» **Description of the task**
Please retype, character for character, the portion of the entries below that runs from the line containing "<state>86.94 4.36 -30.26" to the last line.

» **Records provided**
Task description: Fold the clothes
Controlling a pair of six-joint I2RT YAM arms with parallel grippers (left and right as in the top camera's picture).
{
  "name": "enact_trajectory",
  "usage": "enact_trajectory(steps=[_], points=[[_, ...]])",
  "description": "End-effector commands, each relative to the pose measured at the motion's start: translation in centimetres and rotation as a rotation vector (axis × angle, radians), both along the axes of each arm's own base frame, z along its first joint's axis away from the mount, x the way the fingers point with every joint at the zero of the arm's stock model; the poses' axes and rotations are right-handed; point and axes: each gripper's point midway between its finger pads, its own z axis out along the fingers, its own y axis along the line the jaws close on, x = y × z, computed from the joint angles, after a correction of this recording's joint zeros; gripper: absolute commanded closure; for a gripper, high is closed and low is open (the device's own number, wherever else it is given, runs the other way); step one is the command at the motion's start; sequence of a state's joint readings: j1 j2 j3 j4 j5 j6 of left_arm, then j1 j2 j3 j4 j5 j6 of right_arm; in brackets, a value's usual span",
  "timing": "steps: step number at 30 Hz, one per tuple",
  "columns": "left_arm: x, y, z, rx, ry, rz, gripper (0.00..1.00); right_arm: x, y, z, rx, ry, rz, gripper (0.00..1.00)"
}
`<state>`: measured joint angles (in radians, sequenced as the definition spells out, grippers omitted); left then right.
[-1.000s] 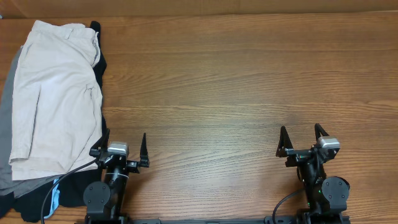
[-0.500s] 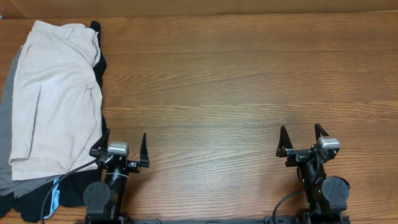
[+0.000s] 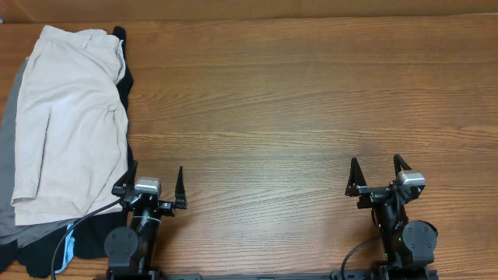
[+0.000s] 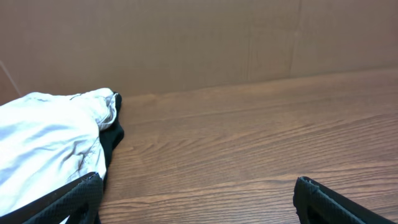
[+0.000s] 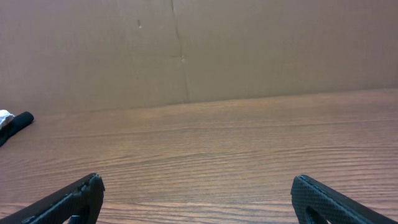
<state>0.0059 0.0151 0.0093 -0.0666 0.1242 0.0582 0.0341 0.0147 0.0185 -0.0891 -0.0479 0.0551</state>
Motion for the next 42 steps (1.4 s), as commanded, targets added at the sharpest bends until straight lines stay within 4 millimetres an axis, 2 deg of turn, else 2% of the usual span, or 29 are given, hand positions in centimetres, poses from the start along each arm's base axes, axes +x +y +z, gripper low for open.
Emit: enact_trajectory(steps=[1,34,42], points=[[0.0,-0.1,0.0,-0.009,-0.005,-0.002,0.0,0.0,-0.1,-0.1,-0.003,-0.009,-0.007,0.0],[0.0,-0.1,0.1,-0.009,-0.007,-0.005,0.0,0.0,-0.1,0.0,-0.002,-0.01,-0.003,0.0],[0.0,-0.3,2.1,-0.01,-0.09,-0.014,0.0,0.0,-0.1,0.0,0.001,-0.011,-0.003,0.0]])
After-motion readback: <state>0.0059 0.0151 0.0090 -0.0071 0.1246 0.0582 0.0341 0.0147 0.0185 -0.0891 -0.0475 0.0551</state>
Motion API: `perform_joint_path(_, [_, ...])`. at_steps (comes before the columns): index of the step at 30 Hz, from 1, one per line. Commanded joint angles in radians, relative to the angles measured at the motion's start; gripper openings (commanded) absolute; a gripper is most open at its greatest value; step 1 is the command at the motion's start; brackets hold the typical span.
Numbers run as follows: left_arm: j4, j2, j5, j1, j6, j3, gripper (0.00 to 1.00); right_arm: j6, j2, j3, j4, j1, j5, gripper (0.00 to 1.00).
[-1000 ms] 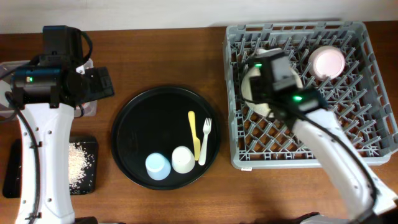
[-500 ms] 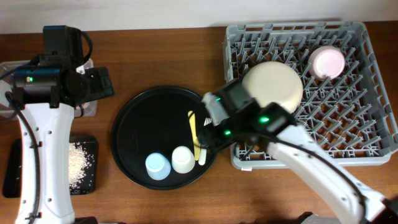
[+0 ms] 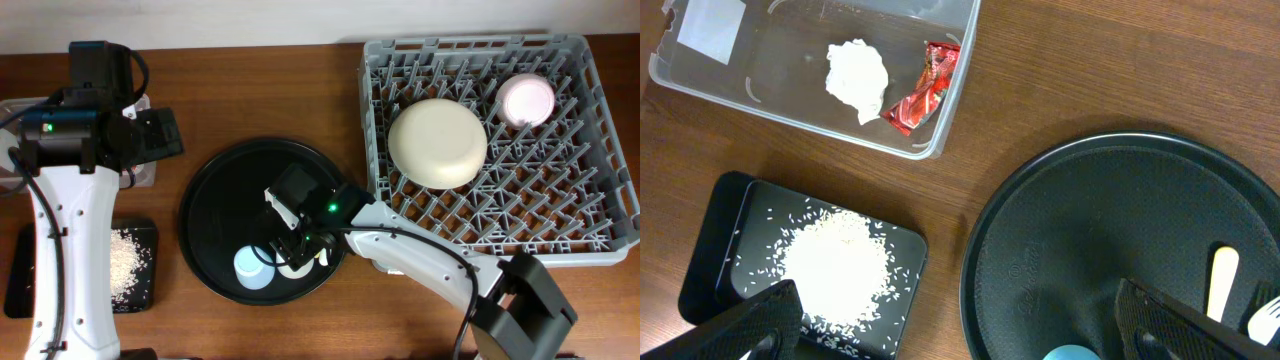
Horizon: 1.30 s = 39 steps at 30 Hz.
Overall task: Sort waste into correct bins and load items into the dishwasher rack
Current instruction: 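Move the right gripper to the white cup and grasp it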
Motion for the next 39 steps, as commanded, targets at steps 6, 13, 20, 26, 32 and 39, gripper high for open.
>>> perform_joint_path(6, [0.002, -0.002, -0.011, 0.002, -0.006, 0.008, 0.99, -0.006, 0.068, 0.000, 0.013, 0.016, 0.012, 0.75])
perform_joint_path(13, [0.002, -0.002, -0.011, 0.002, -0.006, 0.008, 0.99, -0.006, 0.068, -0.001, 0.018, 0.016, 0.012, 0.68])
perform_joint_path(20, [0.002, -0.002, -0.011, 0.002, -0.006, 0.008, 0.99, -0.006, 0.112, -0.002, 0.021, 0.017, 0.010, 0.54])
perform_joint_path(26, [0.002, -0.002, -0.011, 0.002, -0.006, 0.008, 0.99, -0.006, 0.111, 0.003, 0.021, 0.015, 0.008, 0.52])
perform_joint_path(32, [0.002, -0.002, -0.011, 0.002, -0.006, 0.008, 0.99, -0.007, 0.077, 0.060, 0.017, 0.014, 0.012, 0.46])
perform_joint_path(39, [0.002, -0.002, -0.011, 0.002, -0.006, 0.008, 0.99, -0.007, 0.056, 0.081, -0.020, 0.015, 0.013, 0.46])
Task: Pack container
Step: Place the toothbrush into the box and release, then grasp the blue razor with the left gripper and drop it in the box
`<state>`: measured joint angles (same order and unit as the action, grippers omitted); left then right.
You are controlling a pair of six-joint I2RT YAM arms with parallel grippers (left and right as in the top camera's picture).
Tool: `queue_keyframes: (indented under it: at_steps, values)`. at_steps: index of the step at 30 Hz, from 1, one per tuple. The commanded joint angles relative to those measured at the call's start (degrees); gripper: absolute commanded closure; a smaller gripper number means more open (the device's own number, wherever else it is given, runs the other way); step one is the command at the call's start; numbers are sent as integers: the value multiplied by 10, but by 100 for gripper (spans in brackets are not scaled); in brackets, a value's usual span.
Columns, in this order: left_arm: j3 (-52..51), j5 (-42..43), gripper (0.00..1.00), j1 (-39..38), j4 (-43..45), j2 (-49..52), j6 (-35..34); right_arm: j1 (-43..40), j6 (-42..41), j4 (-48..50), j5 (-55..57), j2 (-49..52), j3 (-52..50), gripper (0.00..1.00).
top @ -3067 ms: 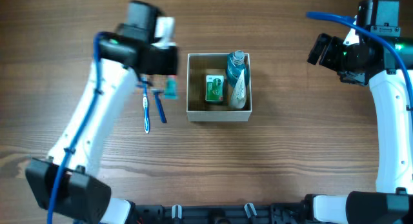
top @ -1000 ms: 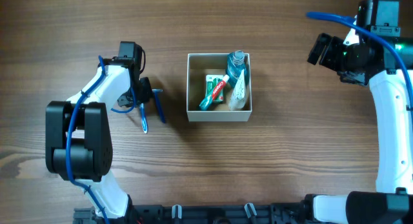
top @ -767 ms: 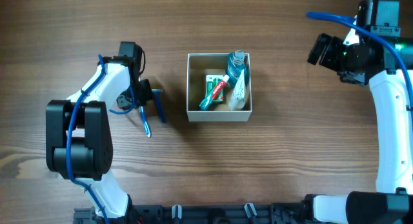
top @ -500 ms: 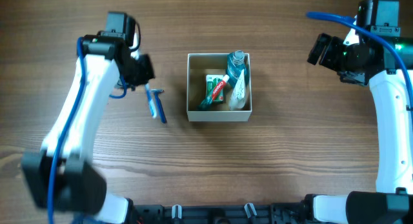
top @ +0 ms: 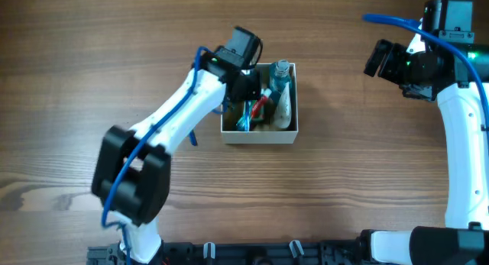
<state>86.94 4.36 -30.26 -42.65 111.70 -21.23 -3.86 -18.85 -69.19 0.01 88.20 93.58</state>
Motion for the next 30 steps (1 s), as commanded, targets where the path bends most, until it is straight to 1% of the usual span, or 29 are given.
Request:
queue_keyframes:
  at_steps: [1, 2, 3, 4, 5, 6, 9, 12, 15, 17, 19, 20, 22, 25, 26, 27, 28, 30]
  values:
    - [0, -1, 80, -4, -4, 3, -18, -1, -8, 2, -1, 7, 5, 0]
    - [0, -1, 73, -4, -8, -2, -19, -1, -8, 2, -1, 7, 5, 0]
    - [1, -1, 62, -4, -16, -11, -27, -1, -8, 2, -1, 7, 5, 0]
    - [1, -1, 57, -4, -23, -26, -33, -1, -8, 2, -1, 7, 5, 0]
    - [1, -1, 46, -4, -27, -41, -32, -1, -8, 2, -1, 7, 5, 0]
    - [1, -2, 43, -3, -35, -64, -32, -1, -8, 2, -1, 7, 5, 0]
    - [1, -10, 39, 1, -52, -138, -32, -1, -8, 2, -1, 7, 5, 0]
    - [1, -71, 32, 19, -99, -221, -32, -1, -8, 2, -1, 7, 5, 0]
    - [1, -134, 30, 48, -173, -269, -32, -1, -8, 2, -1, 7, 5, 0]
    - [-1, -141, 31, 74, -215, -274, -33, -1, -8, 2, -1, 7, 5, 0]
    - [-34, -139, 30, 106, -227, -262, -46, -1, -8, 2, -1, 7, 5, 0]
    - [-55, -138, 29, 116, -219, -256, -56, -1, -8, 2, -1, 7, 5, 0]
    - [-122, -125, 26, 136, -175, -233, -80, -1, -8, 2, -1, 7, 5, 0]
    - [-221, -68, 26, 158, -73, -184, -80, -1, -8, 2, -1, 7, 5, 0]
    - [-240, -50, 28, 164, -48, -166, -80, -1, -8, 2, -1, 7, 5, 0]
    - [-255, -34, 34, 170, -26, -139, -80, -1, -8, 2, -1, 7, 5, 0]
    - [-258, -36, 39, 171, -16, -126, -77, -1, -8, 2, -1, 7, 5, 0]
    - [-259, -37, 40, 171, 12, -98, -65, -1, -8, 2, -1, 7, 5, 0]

» **The completed task**
<state>86.94 4.36 -30.26 -42.65 111.70 -21.23 -3.86 -18.85 -69.19 0.01 88.20 93.58</state>
Motion for the next 30 steps (1 s), as commanded, targets where the path bends most, until it is straight to 1% of the usual span, or 29 are given.
Request:
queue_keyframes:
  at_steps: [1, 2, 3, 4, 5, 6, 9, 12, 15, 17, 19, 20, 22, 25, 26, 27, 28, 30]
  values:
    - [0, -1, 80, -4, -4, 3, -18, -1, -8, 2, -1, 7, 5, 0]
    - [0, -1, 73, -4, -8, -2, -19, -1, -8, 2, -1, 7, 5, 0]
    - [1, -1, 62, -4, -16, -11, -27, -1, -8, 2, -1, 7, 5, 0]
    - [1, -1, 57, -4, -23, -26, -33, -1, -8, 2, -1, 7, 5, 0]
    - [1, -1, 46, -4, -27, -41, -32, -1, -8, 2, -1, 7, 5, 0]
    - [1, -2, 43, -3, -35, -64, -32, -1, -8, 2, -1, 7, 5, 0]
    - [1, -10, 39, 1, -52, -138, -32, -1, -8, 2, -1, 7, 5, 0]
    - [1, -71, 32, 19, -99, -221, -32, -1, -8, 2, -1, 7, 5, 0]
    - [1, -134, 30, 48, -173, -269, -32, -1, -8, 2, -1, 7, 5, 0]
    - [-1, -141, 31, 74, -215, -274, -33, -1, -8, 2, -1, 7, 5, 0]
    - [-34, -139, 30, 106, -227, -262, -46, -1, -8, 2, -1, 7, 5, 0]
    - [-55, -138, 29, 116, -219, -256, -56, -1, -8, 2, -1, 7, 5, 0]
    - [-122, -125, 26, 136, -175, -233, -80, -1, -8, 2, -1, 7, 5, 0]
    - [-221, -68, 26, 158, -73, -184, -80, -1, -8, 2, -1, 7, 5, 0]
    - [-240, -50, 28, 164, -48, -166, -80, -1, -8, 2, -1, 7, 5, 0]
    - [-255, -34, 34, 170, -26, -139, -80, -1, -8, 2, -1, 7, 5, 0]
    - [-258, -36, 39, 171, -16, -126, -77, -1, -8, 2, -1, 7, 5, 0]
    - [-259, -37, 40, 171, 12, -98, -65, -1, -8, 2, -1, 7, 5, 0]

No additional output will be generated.